Cursing her own weakness, Nina writes her down for Soviet Sport, another one that’s hard to get. The menfolk really enjoy it, though, gathering on a bench to pore over it and talk about how well Soviet athletes are doing. And it has all the game results too and post-event commentary.

“So, Masha, are you going to take some magazines? The Banner, New World, The Neva, October? They sell like hot cakes in town, and... Wait, how does it go? ‘The latest literature, poetry, and prose from contemporary Soviet writers.’” Nina’s reading from her cheat-sheet.

“But that’s just mumbo-jumbo, good for nothing but eyestrain.” Masha brushes that aside as she pours the weak tea into cups. “It’s movies I like, a whole lot. Anyway, give me The Peasant Woman with the recipes, eh?”

“Only so many.” Nina compresses her lips into a straight line. “Hard to get, Masha.”

“Let me have it, and I’ll set you up with some of the May honey.”

“I can’t. How about Working Woman?”

“Oh no, that’s for the city folk. So, can you get me The Spark, Nina?” Masha knows how they line up for The Spark at the library, and they all want to tear out the pages with pictures, to brighten up their homes.

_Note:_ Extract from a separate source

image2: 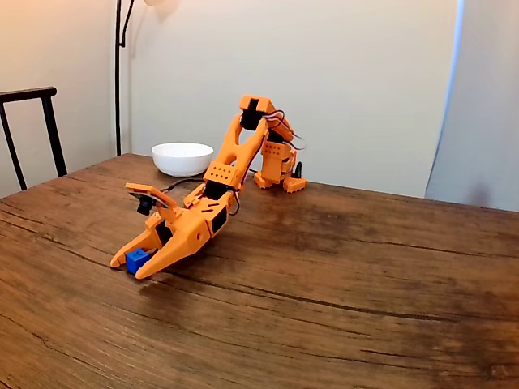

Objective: Grasp the cube and drop it in the bowl

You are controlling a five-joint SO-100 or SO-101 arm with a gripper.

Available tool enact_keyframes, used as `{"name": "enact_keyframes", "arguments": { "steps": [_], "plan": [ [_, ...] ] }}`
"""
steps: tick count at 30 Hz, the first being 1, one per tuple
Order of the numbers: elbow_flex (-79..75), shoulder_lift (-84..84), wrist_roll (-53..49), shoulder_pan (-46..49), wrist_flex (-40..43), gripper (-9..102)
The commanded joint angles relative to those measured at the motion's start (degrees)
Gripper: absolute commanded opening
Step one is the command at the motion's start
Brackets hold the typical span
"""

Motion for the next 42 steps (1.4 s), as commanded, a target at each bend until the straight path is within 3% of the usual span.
{"name": "enact_keyframes", "arguments": {
  "steps": [1,10,18,25,33,42],
  "plan": [
    [0.9,-0.4,-1.1,-0.7,1.7,30],
    [3.8,1.1,-4.0,-1.7,1.8,29],
    [9.7,4.5,-5.9,-1.8,1.8,6],
    [9.5,6.6,-6.2,-1.8,8.3,6],
    [9.1,7.0,-5.4,-1.8,8.0,6],
    [1.1,12.0,6.4,0.3,8.7,5]
  ]
}}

“Don’t even ask, Masha my dear. Two copies for the library, and that’s it.”

“And Man and the Law?”

“Only local law enforcement can subscribe.”

“Fib away!” An irate Masha moves the candy bowl out of Nina’s reach. “Fib some more! You, who got the chairman’s wife a subscription to Crocodile! And the lady who runs the store, you got her Silhouette, sewing patterns and all. But you’re sticking me with all sorts of hogwash. I don’t give a hoot about your Pravda, or your Izvestia either. Then there’s the grandkids, made to buy The Pioneer’s Truth at school. But the Puppy Dog magazine that all the kids love, for that we can go whistle? Why’re you trying to fob all this junk off on me? How many eggs have I given you for free this month? And haven’t you had milk from me but did you ever bring the jars back? And... potatoes for the spring planting?”

Mail carrier Nina counts out Masha’s change, crams the newspapers and receipts into her bag, and beats a retreat, not waiting to be scolded and shamed any more. And Masha, rubbing her ample chest, pours herself a shot glass of sweet wine, digs at the wallpaper by the stove, and tears a strip away. Bringing her nose up close to the old newspaper, she struggles to make out the words: “... the winter sowing has begun ... on a hundred hectares of farmland ... our combine harvester operators ... and Nikita Sergeyevich Khrushchev, meeting with collective farmers, said in no uncertain terms that...”

And Masha, with a satisfied hiccup, says to herself, “What the hell do I need those newspaper subscriptions for, anyway? Nothing ever changes, Lord be praised, so why throw money around?”